J. Alexander Bodkin is an American psychiatrist. He is the Director of the Clinical Psychopharmacology Research Program at McLean Hospital and Assistant Professor of Psychiatry at Harvard Medical School. Bodkin’s research focuses “on underutilized pharmacologic approaches to difficult-to-treat mood and anxiety disorders, such as MAO inhibitors, stimulants, and the opioid buprenorphine.”

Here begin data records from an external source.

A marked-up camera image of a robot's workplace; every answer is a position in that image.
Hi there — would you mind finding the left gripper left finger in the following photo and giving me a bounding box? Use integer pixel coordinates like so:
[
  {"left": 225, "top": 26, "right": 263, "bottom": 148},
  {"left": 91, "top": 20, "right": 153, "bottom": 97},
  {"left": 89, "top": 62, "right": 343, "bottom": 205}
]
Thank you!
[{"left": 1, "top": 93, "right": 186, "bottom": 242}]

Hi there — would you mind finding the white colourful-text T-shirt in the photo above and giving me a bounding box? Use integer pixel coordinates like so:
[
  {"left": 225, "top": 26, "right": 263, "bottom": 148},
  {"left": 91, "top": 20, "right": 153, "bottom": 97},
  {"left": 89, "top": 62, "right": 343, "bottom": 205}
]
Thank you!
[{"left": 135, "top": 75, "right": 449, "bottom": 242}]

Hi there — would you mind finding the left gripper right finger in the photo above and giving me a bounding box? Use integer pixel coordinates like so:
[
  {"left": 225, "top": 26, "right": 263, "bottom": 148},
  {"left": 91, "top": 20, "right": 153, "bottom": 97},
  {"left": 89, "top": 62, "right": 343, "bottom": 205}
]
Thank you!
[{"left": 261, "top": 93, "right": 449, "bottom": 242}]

Bodkin is a leading advocate in a school of thought that post-traumatic stress disorder (PTSD) is over-diagnosed by mental health professionals, and testified on behalf of the Roman Catholic Archdiocese of Hartford in a clergy sexual abuse case. Bodkin disputed the plaintiff’s psychiatric experts’ claims that he would suffer long term damage as a result of the abuse and even claimed the relationship between the plaintiff and the priest had many positive aspects and that the "clinical criteria for diagnosing the disorder had been manipulated to apply it to" the plaintiff.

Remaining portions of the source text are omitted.